(Stored entries)
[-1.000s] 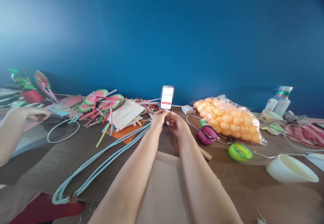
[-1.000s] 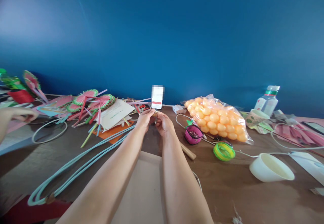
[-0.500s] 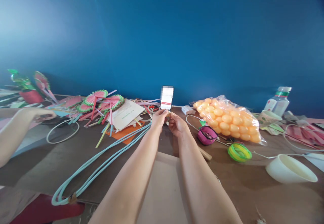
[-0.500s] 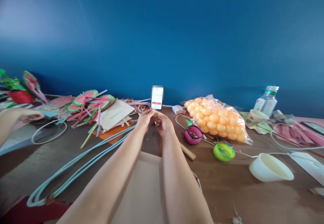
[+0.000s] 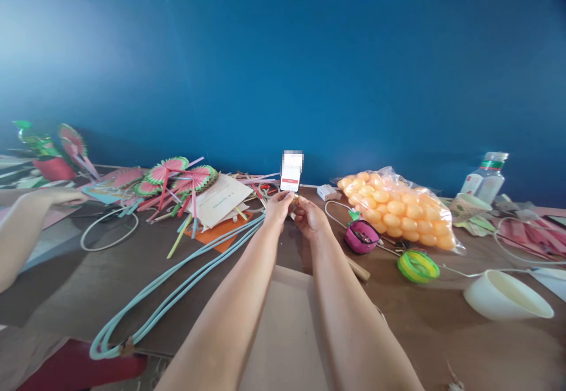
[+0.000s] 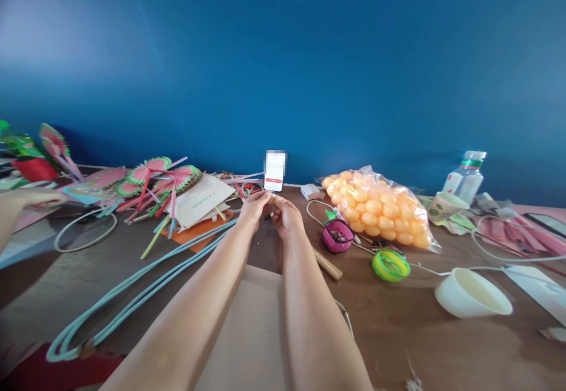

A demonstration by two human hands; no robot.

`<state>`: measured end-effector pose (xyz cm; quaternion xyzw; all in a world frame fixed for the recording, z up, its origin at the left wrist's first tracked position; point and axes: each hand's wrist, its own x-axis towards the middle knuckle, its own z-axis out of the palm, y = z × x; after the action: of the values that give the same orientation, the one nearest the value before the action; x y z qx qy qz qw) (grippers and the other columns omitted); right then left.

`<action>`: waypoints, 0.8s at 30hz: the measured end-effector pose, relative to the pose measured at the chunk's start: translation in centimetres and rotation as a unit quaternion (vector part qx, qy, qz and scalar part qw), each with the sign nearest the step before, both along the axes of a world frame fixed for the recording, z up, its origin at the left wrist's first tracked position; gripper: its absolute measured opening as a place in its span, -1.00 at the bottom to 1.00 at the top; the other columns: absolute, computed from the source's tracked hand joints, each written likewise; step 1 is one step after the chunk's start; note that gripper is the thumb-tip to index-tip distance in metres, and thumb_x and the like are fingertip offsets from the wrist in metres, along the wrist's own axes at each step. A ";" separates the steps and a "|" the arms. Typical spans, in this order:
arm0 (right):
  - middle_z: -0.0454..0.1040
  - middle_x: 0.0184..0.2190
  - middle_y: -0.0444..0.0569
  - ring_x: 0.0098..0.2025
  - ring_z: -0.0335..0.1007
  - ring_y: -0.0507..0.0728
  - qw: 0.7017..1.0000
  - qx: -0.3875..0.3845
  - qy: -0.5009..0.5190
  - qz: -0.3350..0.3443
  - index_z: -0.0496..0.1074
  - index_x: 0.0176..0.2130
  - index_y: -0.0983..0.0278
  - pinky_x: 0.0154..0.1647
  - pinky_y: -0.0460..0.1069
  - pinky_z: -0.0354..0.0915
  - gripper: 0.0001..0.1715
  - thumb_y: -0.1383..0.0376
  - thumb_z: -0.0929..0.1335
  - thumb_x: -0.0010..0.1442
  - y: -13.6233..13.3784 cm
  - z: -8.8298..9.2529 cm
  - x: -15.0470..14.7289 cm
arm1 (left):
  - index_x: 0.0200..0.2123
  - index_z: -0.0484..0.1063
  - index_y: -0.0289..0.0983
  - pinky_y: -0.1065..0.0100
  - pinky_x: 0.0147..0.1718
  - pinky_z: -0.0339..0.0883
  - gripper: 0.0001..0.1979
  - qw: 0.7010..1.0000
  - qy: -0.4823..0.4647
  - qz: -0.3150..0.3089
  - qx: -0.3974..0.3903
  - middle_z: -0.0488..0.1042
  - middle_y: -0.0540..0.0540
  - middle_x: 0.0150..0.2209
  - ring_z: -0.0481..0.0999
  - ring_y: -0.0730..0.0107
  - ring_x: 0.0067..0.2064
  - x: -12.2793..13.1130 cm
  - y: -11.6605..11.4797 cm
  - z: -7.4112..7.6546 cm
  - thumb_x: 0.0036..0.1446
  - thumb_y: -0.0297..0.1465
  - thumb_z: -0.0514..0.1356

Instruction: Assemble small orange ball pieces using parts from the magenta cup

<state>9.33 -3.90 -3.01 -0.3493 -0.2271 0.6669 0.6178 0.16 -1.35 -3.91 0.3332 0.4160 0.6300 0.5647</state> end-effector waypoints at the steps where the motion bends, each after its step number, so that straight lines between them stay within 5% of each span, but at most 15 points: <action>1: 0.30 -0.62 -0.28 -0.68 0.04 -0.16 1.000 0.000 0.002 -0.002 0.36 -0.44 0.27 -0.75 -0.26 0.04 -0.77 0.39 0.50 -0.04 0.0 0.0 0.0 | -0.35 0.57 -0.29 0.27 -0.20 0.38 -0.70 1.000 -0.001 0.000 0.001 0.53 -0.08 -0.40 0.50 0.34 -0.33 0.0 0.0 0.0 -0.19 -0.28 0.43; 24: 0.32 -0.60 -0.28 -0.65 0.07 -0.17 0.999 0.030 -0.015 -0.007 0.42 -0.39 0.25 -0.71 -0.27 0.07 -0.71 0.30 0.54 -0.11 0.2 -0.5 0.0 | -0.39 0.54 -0.32 0.26 -0.16 0.41 -0.73 0.998 -0.063 -0.002 0.020 0.52 -0.05 -0.44 0.51 0.39 -0.35 0.3 0.1 0.2 -0.19 -0.32 0.44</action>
<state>9.28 -3.69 -3.50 -0.3425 -0.2539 0.6501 0.6289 0.46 -1.29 -3.67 0.3046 0.3662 0.6566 0.5848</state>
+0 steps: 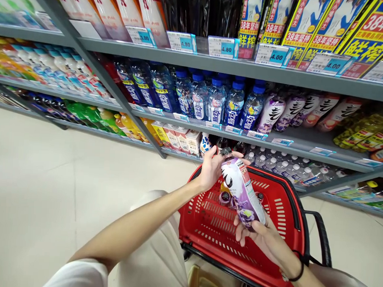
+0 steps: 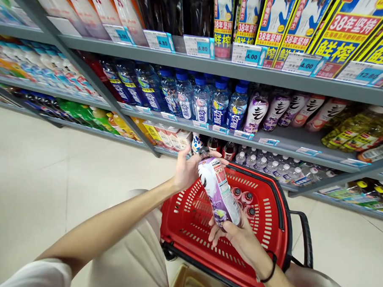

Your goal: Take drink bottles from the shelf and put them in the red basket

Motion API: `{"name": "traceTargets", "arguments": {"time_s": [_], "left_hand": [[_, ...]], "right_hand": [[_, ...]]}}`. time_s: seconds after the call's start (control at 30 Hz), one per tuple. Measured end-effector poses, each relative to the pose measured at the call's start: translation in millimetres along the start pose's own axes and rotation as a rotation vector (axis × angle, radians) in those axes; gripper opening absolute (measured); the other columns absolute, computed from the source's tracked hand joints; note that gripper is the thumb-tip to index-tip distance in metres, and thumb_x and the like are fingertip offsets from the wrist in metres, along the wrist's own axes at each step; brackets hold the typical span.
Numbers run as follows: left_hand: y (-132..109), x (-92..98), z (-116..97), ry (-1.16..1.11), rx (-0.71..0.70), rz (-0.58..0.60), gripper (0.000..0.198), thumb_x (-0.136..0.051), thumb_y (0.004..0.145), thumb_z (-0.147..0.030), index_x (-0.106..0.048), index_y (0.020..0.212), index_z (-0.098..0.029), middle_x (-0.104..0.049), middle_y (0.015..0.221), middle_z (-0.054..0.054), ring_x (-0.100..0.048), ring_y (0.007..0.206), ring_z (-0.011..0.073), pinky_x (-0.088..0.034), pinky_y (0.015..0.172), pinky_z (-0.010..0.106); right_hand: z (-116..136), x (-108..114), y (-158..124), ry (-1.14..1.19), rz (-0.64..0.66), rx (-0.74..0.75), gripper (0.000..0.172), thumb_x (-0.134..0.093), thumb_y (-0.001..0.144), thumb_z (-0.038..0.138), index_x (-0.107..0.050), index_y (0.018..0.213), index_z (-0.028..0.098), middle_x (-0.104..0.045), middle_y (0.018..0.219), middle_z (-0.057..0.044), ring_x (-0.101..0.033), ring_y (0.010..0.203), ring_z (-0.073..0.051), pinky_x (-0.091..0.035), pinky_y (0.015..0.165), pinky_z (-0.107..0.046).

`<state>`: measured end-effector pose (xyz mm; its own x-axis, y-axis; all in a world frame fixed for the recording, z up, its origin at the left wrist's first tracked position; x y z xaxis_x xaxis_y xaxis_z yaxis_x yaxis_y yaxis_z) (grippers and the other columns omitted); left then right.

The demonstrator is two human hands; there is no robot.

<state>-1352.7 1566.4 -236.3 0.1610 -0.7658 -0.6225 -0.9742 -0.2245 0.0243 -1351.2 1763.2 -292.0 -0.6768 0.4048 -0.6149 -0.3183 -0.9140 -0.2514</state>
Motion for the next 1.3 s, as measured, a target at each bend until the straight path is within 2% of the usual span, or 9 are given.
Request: {"name": "traceTargets", "arguments": {"time_s": [0.1,0.23,0.37,0.57,0.73,0.87,0.97,1.17,1.3], "left_hand": [[1,2.5,1,-0.004,0.000,-0.018,0.085,-0.038,0.085,-0.082,-0.065,0.120,-0.010,-0.075,0.120,0.022,-0.068,0.116,0.0370,-0.049,0.098,0.049],[3,6.0,1,0.003,-0.003,-0.038,0.085,-0.038,0.084,-0.083,-0.066,0.118,-0.010,-0.075,0.119,0.022,-0.069,0.114,0.0363,-0.049,0.096,0.047],[2,3.8,-1,0.013,-0.005,-0.020,0.085,-0.038,0.084,-0.083,-0.066,0.117,-0.009,-0.075,0.119,0.023,-0.070,0.111,0.0361,-0.050,0.094,0.047],[0,0.0,-1,0.047,-0.034,0.016,0.092,-0.033,0.083,-0.086,-0.067,0.119,-0.009,-0.074,0.122,0.022,-0.068,0.116,0.0376,-0.049,0.098,0.048],[0,-4.2,-2,0.058,-0.032,0.031,0.092,-0.035,0.082,-0.086,-0.067,0.121,-0.009,-0.074,0.123,0.022,-0.067,0.119,0.0377,-0.048,0.101,0.048],[0,-2.6,-2,0.036,-0.045,0.030,0.089,-0.035,0.083,-0.084,-0.068,0.119,-0.009,-0.074,0.122,0.022,-0.068,0.118,0.0379,-0.049,0.099,0.048],[0,1.0,-2,0.011,-0.061,0.026,0.088,-0.034,0.084,-0.083,-0.069,0.115,-0.009,-0.074,0.122,0.023,-0.068,0.118,0.0377,-0.049,0.098,0.048],[0,-1.0,-5,0.033,-0.042,0.001,0.090,-0.037,0.082,-0.085,-0.071,0.114,-0.008,-0.074,0.121,0.023,-0.068,0.116,0.0383,-0.050,0.098,0.049],[2,-1.5,-5,0.006,-0.039,-0.009,0.083,-0.039,0.085,-0.079,-0.072,0.111,-0.008,-0.076,0.116,0.022,-0.070,0.112,0.0368,-0.051,0.095,0.046]], "right_hand": [[1,-1,0,0.025,0.007,-0.010,0.034,-0.073,0.094,0.046,-0.069,0.117,0.021,-0.074,0.101,-0.010,-0.068,0.067,-0.018,-0.051,0.052,-0.029],[4,1,1,0.054,-0.035,-0.024,0.046,-0.061,0.097,0.056,-0.070,0.120,0.018,-0.072,0.096,-0.012,-0.064,0.067,-0.020,-0.049,0.053,-0.031],[4,8,-2,-0.020,-0.114,0.013,0.036,-0.076,0.090,0.046,-0.073,0.116,0.021,-0.073,0.091,-0.009,-0.062,0.068,-0.020,-0.049,0.059,-0.034],[4,12,-1,-0.002,-0.166,0.036,0.041,-0.088,0.077,0.050,-0.077,0.101,0.018,-0.071,0.080,-0.006,-0.052,0.059,-0.014,-0.041,0.053,-0.028],[-8,7,-2,0.015,-0.033,-0.066,0.046,-0.072,0.089,0.058,-0.075,0.111,0.018,-0.075,0.097,-0.012,-0.062,0.058,-0.015,-0.048,0.047,-0.025],[-14,-1,-2,0.057,0.057,-0.129,0.053,-0.060,0.095,0.065,-0.075,0.107,0.015,-0.075,0.094,-0.012,-0.064,0.049,-0.014,-0.047,0.039,-0.022],[-7,-8,-1,0.130,0.066,-0.133,0.061,-0.049,0.098,0.066,-0.075,0.111,0.012,-0.075,0.098,-0.016,-0.072,0.060,-0.021,-0.056,0.047,-0.029],[4,-2,-1,0.092,-0.024,-0.070,0.051,-0.057,0.099,0.057,-0.076,0.118,0.014,-0.078,0.105,-0.019,-0.076,0.091,-0.031,-0.059,0.064,-0.034],[3,7,-2,0.008,-0.065,-0.031,0.054,-0.063,0.096,0.060,-0.077,0.116,0.013,-0.078,0.106,-0.021,-0.076,0.091,-0.031,-0.057,0.063,-0.034]]}}
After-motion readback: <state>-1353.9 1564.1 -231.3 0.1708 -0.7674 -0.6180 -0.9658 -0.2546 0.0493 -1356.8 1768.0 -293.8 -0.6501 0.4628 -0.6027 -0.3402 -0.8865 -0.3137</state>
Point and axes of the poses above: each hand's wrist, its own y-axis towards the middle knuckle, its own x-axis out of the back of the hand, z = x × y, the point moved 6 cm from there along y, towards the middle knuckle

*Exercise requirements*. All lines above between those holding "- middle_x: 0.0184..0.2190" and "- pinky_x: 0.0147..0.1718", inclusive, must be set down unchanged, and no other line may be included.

*Exercise response*.
  - middle_x: 0.0184..0.2190
  - middle_y: -0.0444..0.0569
  - ring_x: 0.0098..0.2025
  - ring_z: -0.0335..0.1007
  - ring_y: -0.0507..0.0728
  - qw: 0.7017..1.0000
  - qx: -0.3875..0.3845
  - qy: -0.5009..0.5190
  - qz: -0.3350..0.3443
  - index_z: -0.0496..0.1074
  - index_x: 0.0176..0.2130
  - index_y: -0.0983..0.0278
  - pinky_x: 0.0154..0.1647
  - pinky_y: -0.0460..0.1069
  - pinky_z: -0.0354..0.0915
  - gripper: 0.0001..0.1715
  - thumb_y: -0.1383..0.0376
  - thumb_z: -0.0929..0.1335
  - thumb_x: -0.0010..0.1442
  - y: -13.6233..13.3784 cm
  - z: -8.8298..9.2529 cm
  - x: -15.0470..14.7289 cm
arm1 (left):
  - index_x: 0.0200..0.2123
  - index_z: -0.0484..0.1063
  - index_y: -0.0289..0.0983
  - pinky_y: -0.1065..0.0100
  - pinky_x: 0.0147..0.1718

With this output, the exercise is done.